HARARE – At least 18 000 workers have been sacked by 48 companies in Zimbabwe since the middle of last month after the Supreme Court ruling which made it legal to dismiss employees with just three months notice and no other terminal benefits, nor retrenchment packages.
The number of those sacked may be higher as some who lost their jobs in the last few weeks did not report this to the unions.
Journalists were sacked by the privately-owned Daily News, and other media houses, as well as from the country’s most prominent and profitable company, Econet, which runs the largest mobile network in Zimbabwe.
It fired 400 workers and told others who did not lose their jobs that salaries would be cut by as much as 45 percent.
At least another 30 companies are known to have sacked workers, including private educational establishments.
Since the elections in 2013, which delivered a massive if disputed victory to the ruling Zanu PF, a quarter of the formal labour force have lost their jobs because of the contraction of the economy, according to statistics gathered by economists and the unions.
Senior trade unionist Kenias Shamuyarira, secretary-general of the Zanu PF-aligned Zimbabwe Federation of Trade Unions, blamed a “capitalist conspiracy” for the sackings and a “miscarriage of the interpretation of the law.”
He and others have called on President Robert Mugabe to use his presidential powers to reverse the Supreme Court ruling. Overriding the court would violate the new constitution which was negotiated and adopted during the unity government between Zanu PF and the two Movement for Democratic Change (MDC) parties from 2009 until 2013. But the constitution has been largely ignored by the present government anyway.
“Common law doesn’t mean just dishing out letters terminating contracts of employment and forfeiting of salaries and benefits. But, they [employers]are deliberately choosing to interpret a single section of the law to suit their demands,” Shamuyarira told state media Tuesday.
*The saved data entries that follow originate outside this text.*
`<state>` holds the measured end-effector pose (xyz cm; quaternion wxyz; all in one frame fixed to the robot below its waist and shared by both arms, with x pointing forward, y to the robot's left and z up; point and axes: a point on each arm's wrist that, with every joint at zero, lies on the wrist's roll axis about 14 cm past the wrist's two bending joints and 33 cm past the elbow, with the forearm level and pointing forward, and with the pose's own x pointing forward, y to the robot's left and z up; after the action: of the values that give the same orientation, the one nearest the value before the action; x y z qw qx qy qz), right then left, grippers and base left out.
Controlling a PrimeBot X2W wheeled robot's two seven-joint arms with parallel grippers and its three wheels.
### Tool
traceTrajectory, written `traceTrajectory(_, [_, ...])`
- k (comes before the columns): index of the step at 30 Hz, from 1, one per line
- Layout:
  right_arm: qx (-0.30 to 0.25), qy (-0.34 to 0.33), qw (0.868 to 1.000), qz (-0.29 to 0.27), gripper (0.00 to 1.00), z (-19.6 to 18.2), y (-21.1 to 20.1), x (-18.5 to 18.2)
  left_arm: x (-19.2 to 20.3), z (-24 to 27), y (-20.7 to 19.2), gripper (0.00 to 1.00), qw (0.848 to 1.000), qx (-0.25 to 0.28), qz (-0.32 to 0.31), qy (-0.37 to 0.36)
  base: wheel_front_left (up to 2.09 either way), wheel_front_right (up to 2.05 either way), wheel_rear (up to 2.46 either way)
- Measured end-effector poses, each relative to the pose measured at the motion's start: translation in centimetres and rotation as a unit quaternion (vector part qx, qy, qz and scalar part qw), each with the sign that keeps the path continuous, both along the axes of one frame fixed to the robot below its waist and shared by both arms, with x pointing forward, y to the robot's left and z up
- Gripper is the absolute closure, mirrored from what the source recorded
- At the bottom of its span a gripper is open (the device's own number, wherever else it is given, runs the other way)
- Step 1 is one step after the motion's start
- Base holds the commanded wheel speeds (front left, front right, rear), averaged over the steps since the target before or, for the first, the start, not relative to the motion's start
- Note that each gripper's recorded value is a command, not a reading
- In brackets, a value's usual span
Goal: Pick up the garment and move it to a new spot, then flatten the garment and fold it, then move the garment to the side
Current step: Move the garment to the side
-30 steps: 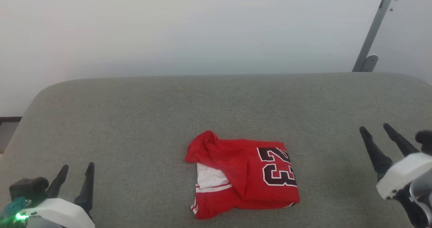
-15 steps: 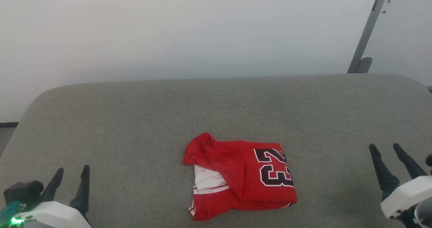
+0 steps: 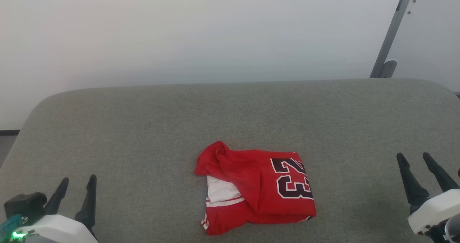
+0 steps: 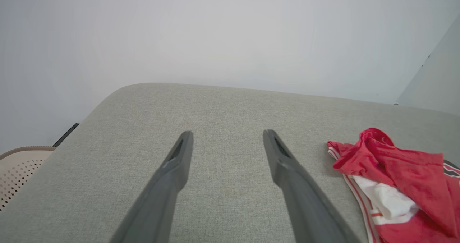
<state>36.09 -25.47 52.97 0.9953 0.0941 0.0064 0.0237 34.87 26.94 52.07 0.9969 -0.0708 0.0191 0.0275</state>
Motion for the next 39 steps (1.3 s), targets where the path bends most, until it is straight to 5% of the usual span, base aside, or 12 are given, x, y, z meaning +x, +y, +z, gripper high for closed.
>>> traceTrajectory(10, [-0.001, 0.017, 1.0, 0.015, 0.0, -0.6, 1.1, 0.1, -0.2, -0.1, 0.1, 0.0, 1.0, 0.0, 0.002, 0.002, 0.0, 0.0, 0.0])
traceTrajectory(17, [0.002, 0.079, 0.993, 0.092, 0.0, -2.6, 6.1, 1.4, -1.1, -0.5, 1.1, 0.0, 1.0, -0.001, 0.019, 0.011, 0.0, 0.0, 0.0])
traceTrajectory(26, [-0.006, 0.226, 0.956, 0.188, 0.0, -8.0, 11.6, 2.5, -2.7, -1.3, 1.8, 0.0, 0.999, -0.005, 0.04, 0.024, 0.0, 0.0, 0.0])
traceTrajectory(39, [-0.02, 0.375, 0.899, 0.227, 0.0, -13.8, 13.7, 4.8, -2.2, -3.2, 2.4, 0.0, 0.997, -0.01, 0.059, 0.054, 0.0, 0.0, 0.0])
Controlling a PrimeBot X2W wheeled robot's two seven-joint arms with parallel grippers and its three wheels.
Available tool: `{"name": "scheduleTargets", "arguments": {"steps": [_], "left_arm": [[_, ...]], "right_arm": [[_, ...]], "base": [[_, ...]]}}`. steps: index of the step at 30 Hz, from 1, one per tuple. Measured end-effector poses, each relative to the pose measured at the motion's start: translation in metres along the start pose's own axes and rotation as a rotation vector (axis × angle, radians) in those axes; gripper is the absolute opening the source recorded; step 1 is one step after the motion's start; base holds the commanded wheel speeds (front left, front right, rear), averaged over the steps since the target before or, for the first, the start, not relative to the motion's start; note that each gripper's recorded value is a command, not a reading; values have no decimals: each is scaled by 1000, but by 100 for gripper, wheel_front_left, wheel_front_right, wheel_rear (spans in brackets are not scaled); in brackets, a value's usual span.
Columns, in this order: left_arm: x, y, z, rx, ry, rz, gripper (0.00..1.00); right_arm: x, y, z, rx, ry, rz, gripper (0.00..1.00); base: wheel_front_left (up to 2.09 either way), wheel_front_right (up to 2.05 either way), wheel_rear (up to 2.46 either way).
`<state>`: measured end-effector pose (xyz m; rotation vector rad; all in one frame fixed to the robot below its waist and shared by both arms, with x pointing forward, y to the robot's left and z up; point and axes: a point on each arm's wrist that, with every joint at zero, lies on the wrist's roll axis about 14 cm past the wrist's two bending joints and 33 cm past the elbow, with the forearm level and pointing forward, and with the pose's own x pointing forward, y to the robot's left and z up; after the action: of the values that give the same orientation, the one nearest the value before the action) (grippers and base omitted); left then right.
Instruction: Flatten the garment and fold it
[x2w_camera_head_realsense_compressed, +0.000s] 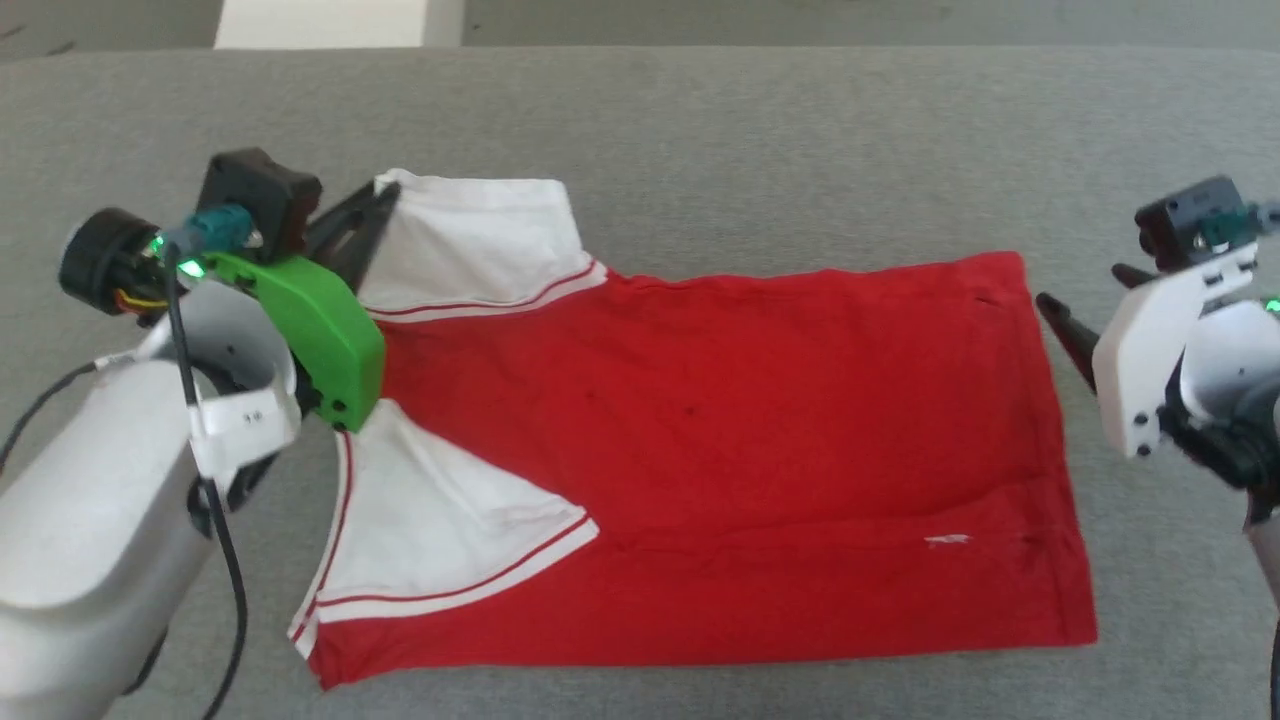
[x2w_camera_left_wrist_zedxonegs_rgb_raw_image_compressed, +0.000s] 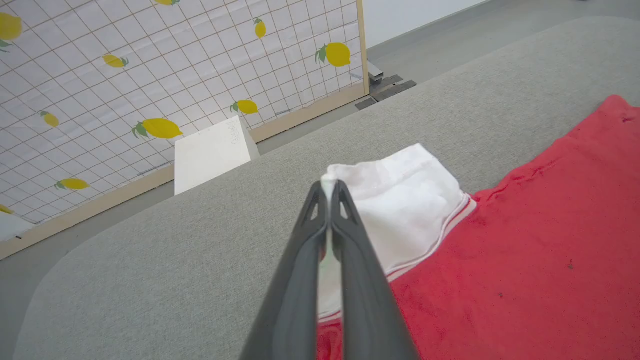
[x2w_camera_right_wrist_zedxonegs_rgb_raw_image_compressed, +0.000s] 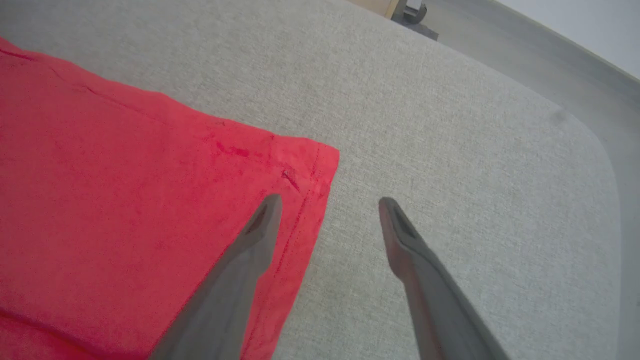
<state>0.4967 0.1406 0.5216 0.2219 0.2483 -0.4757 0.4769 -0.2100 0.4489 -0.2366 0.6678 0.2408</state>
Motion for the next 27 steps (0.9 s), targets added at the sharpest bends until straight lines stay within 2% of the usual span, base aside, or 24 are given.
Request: {"name": "scheduleTargets", "arguments": {"steps": [5,11,18,19,20,21,27], "left_arm": [[-14,-10,-10,-15,10,-6,0],[-21,-14,-22,-34,33,-1,0],[-24,-13,-43,-60,86,12,0],[-24,-11,-46,-63,93,19,0],[-25,-10,-49,-71,101,26,0],[-25,-10,-51,-79,106,29,0],[-32,-4,-61,-106,115,70,0]], "right_arm": [[35,-1,1,-59,109,13,100],[73,14,-28,-94,258,55,100],[100,31,-33,-194,302,105,100],[101,33,-34,-202,300,115,64],[103,35,-33,-207,291,125,5],[103,35,-32,-210,280,130,0],[100,39,-19,-156,160,149,0]], "base": [[0,0,0],[0,0,0],[0,0,0],[0,0,0],[0,0,0],[0,0,0],[0,0,0]]}}
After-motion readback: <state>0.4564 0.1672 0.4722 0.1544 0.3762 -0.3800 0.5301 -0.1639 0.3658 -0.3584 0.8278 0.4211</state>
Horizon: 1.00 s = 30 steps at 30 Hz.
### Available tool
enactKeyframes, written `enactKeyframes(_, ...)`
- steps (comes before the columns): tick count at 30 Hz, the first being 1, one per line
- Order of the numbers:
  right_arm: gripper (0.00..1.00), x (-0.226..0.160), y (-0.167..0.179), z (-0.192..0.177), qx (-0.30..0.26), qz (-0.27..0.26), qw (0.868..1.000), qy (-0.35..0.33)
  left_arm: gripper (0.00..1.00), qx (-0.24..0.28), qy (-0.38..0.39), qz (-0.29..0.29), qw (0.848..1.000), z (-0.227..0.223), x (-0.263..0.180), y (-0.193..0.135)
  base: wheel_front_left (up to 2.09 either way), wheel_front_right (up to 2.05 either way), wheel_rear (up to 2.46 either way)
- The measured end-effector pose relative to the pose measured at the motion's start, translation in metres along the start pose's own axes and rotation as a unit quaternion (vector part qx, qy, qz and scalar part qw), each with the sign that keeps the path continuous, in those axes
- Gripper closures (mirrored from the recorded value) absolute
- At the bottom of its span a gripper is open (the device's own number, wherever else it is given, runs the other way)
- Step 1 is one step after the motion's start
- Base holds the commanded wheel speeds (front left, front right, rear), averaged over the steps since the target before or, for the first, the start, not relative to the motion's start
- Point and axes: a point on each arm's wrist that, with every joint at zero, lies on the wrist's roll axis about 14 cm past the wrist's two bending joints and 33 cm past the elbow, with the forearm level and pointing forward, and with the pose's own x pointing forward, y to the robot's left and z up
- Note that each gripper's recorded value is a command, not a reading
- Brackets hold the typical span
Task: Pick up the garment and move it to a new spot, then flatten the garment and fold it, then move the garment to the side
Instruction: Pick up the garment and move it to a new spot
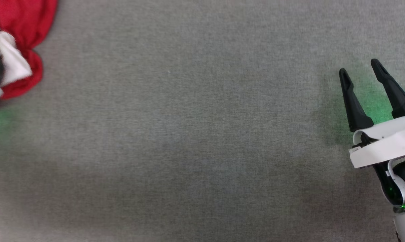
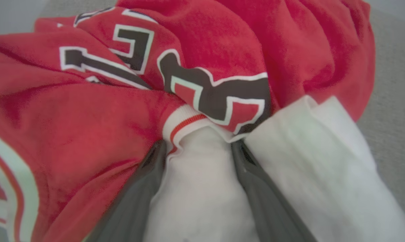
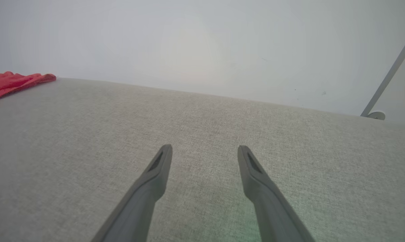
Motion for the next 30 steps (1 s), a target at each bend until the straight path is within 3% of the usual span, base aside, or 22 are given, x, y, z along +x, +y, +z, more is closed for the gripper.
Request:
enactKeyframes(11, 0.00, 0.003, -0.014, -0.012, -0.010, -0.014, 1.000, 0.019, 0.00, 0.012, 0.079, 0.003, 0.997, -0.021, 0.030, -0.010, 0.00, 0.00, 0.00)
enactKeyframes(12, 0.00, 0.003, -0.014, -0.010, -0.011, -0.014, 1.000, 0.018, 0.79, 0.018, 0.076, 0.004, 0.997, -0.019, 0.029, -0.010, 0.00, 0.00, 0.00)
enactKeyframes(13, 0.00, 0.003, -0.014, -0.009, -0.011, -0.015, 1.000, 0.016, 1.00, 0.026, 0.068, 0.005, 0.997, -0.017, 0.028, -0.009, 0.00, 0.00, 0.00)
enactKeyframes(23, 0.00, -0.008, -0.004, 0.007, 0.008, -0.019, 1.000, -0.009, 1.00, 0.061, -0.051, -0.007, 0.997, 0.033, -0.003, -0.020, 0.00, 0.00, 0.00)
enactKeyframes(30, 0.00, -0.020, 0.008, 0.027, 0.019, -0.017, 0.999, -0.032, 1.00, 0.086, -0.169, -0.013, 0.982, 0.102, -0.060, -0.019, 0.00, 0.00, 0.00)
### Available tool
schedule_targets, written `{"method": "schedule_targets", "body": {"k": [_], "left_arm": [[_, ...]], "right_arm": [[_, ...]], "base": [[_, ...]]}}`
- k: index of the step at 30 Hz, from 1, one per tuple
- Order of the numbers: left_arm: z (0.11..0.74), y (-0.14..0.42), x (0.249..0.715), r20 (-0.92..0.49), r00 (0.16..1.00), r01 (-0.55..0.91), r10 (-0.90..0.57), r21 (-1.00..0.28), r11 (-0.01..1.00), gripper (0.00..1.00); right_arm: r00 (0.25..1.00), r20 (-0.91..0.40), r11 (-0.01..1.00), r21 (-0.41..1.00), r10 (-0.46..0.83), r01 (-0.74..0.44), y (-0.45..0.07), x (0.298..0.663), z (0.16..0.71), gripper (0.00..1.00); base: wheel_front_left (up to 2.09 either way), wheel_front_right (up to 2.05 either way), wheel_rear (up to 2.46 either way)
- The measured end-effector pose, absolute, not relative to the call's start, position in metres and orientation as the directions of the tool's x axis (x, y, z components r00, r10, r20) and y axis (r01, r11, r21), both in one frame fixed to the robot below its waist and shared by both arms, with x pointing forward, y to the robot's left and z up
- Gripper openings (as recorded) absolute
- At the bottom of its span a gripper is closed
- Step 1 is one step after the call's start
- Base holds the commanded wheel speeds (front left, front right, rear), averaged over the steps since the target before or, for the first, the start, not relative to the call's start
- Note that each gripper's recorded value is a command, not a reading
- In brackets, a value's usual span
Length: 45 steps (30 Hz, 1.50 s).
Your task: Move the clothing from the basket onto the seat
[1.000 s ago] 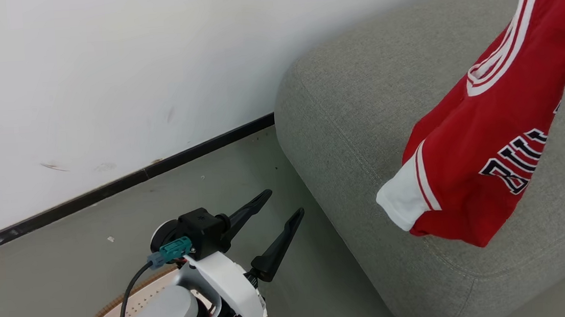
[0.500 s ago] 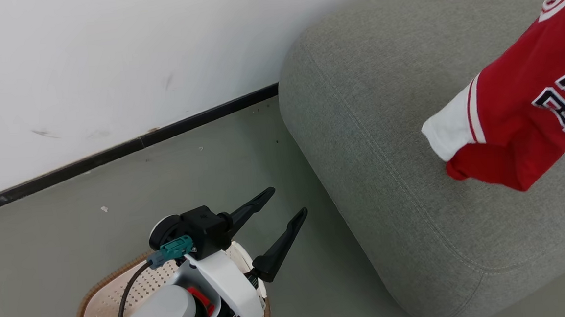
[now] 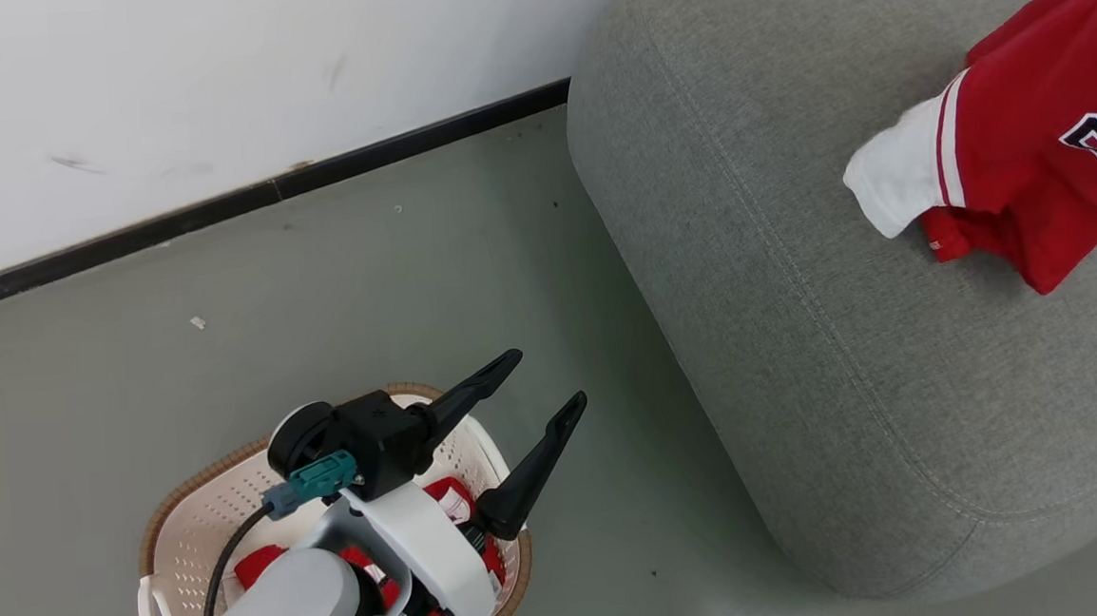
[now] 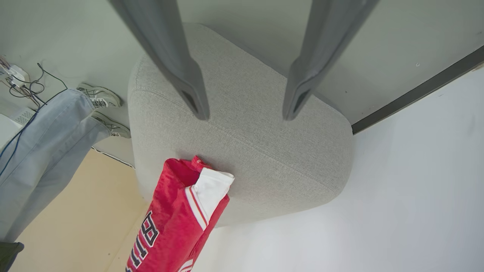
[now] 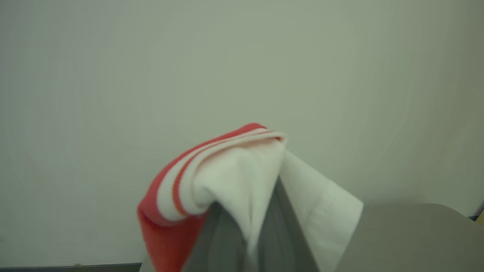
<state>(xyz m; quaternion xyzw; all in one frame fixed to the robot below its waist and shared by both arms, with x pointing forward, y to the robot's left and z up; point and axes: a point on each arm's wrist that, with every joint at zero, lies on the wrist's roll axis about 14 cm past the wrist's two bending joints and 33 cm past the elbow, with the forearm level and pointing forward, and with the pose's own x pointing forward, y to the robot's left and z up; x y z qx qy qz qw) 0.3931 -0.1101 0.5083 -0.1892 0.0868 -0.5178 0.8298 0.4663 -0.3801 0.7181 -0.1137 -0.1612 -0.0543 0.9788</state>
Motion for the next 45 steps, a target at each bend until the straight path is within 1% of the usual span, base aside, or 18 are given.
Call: {"method": "schedule_targets", "body": {"k": [9,15,20,27,32,39,42,43,44,45], "left_arm": [[0.493,-0.100,0.406,0.036,0.467,0.803,-0.883,-0.437,0.406,1.00],[0.487,-0.094,0.419,0.034,0.480,0.797,-0.877,-0.434,0.419,1.00],[0.483,-0.091,0.427,0.037,0.490,0.791,-0.871,-0.439,0.426,1.00],[0.479,-0.087,0.435,0.036,0.499,0.786,-0.866,-0.439,0.434,1.00],[0.477,-0.084,0.437,0.028,0.503,0.785,-0.864,-0.434,0.442,1.00],[0.478,-0.082,0.437,0.029,0.506,0.786,-0.862,-0.427,0.447,1.00],[0.480,-0.081,0.437,0.032,0.508,0.787,-0.861,-0.424,0.448,1.00],[0.480,-0.082,0.436,0.033,0.508,0.787,-0.861,-0.424,0.448,1.00],[0.481,-0.081,0.437,0.036,0.510,0.787,-0.860,-0.423,0.449,1.00],[0.481,-0.081,0.437,0.037,0.511,0.787,-0.859,-0.422,0.450,1.00]], "right_arm": [[0.980,0.166,0.975,-0.172,-0.112,0.141,-0.387,0.497,0.646,0.00],[0.987,0.003,0.973,-0.170,-0.159,0.157,-0.399,0.497,0.580,0.00],[0.979,-0.072,0.970,-0.172,-0.189,0.174,-0.407,0.497,0.550,0.00],[0.949,-0.229,0.970,-0.163,-0.215,0.180,-0.409,0.484,0.491,0.00],[0.924,-0.331,0.977,-0.155,-0.192,0.148,-0.395,0.480,0.460,0.00],[0.884,-0.423,0.975,-0.176,-0.200,0.136,-0.396,0.468,0.439,0.00],[0.845,-0.484,0.970,-0.189,-0.226,0.151,-0.404,0.456,0.428,0.00],[0.819,-0.520,0.968,-0.197,-0.240,0.158,-0.409,0.449,0.421,0.16],[0.793,-0.556,0.966,-0.207,-0.248,0.157,-0.411,0.441,0.413,0.37],[0.774,-0.578,0.964,-0.212,-0.258,0.163,-0.414,0.434,0.408,0.47]], "base": [[0.00,0.00,0.00],[0.00,0.00,0.00],[0.00,0.00,0.00],[0.00,0.00,0.00],[0.00,0.00,0.00],[0.00,0.00,0.00],[0.00,0.00,0.00],[0.00,0.00,0.00],[0.00,0.00,0.00],[0.00,0.00,0.00]]}}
Zimbabwe Congress of Trade Unions president George Nkiwane said most of the Zimbabwe media, with the exception of state-controlled newspapers, were ignoring the upturning of the labour laws.
“This is a serious issue, and it’s no longer certain if you’ll wake up and find your job safe.”
Many employers say privately they are relieved at the change because, for many companies, the sharp downturn in the economy meant a choice between going broke, or getting rid of staff and hoping for better times.
Now public service workers are wondering whether finance minister Patrick Chinamasa is also going to also give orders for job cuts, given that the government wage bill eats up more then 90 percent of national revenue.
“We know it is coming, we just don’t know when, maybe year end,” said a Harare primary school teacher.
Meanwhile AFP reports that – SA’s mining minister(today) Wednesday held urgent talks with business leaders to discuss thousands of job cuts by several firms in the key sector and to explore ways to avoid strikes.
Mineral Resources Minister Ngoako Ramathlodi said he was going into the meeting to appeal to a “voice of reason” from all sides as the country’s economy struggles with poor growth and severe unemployment.
“I am saying to the companies and unions, let’s re-engage,” Ramathlodi told journalists ahead of the meeting in Pretoria.
“I am saying we don’t want another prolonged strike, particularly in this environment. It’s a really bad environment.”
The meeting comes as the mining industry is bleeding jobs, with about seven companies in recent months announcing jobs losses amid falling prices.
Last month, the world’s third largest platinum miner Lonmin announced plans to slash 6,000 jobs in South Africa, prompting an outcry from government.
On Tuesday, Glencore said it was putting its Optimum Coal Mine, which supplies the state-owned power generator Eskom, into a form of bankruptcy protection as it seeks to restructure the company, citing “unsustainable financial hardship”.
The firm had in the past few months cut hundreds of jobs in an attempt to reduce costs.
Glencore said in a statement Optimum “had suffered financial hardship as a result of its agreement with Eskom” which it signed in 1993 to provide the entity with 5.5 million tonnes of coal a year.
“The agreement has resulted in Optimum supplying Eskom at a cost significantly less than the cost of production for a number of years,” Glencore said in a statement.
Ramathlodi said there had been meetings between the firm, his office and Eskom to discuss the matter.
“We want to save the mine, I hope very much that we find solutions,” he said.
Trouble is also brewing in the gold sector, with wage talks deadlocked, raising fears of a strike that could deal a blow to the already ailing industry.